▶ _REQUIRED WORK_: Starting with the first line below, reproduce each line exactly until you have included the one bearing "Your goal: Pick".

Stored items from a collection

# # # #

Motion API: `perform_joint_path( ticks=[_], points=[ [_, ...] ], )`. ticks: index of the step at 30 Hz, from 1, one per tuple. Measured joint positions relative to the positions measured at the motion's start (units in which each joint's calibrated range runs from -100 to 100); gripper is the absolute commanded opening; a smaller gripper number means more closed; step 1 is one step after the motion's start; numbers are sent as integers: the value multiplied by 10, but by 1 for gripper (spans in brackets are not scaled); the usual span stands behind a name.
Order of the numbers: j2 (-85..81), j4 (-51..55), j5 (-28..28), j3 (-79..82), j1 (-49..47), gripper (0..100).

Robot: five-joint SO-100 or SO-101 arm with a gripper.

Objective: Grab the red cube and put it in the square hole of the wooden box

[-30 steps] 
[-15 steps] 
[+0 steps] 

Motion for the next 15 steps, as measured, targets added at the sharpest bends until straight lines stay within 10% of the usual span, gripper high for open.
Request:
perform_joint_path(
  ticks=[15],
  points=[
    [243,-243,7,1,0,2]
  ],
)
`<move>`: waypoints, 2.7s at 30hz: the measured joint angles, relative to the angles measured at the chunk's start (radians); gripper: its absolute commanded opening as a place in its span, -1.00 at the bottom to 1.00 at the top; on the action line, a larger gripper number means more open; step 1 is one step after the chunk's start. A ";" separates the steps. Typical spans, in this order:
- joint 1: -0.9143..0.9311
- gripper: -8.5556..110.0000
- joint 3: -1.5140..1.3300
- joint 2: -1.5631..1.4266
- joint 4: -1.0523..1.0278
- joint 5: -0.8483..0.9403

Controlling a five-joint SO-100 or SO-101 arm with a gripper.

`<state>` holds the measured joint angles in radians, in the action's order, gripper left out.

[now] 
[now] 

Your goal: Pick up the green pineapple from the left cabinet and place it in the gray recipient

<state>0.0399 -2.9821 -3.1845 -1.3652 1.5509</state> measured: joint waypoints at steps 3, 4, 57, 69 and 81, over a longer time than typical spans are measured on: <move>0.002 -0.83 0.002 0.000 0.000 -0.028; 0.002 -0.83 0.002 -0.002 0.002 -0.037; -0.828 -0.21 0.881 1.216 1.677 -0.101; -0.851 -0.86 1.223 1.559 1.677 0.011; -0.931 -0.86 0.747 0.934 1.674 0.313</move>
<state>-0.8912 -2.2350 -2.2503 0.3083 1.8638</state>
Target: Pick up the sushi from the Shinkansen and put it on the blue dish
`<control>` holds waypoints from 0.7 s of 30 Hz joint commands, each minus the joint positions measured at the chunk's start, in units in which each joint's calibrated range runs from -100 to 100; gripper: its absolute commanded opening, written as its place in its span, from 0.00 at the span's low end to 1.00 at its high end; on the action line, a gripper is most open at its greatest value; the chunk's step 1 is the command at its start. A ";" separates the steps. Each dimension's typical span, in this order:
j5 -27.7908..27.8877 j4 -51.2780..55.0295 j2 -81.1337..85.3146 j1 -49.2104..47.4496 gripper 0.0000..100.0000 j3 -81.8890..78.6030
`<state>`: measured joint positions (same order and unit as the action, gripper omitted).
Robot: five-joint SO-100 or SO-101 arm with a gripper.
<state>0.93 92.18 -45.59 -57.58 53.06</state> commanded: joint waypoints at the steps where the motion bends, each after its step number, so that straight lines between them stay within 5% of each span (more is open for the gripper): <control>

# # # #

▶ _REPLY TO THE EXERCISE_:
Motion API: `perform_joint_path( ticks=[_], points=[ [_, ...] ], )`. ticks: index of the step at 30 Hz, from 1, one per tuple. Measured joint positions relative to the positions measured at the motion's start (units in which each joint's calibrated range runs from -100 to 100); gripper is the absolute commanded opening; a smaller gripper number means more closed; step 1 is one step after the motion's start; numbers are sent as integers: the value multiplied by 10, but by 1 for gripper (spans in brackets are not scaled); the usual span stands behind a name.
Order of the numbers: j2 (-85..81), j4 (-51..55), j5 (-28..28), j3 (-79..82), j1 (-49..47), gripper (0..100).

Robot: five-joint SO-100 or SO-101 arm with a gripper.

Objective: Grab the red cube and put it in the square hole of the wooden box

[-30 steps] 
[-15 steps] 
[+0 steps] 

Motion for the next 15 steps, as measured, targets added at the sharpest bends until straight lines stay within 10% of the usual span, gripper high for open.
Request:
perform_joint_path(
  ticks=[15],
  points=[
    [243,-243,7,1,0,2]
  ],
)
`<move>`: waypoints, 2.7s at 30hz: the measured joint angles, relative to the angles measured at the chunk's start (radians); gripper: its absolute commanded opening as a place in its span, -1.00 at the bottom to 1.00 at the top; on the action line, a larger gripper number means more open; step 1 is one step after the chunk's start. A ";" separates the steps. Typical spans, in this order:
- joint 1: -0.9143..0.9311
- gripper: -8.5556..110.0000
- joint 3: -1.5140..1.3300
- joint 2: -1.5631..1.4266
- joint 4: -1.0523..1.0278
- joint 5: -0.8483..0.9403

Controlling a five-joint SO-100 or SO-101 arm with a gripper.

`<state>` holds the measured joint angles in radians, in the action's order, gripper left out.

[now] 
[now] 

Your goal: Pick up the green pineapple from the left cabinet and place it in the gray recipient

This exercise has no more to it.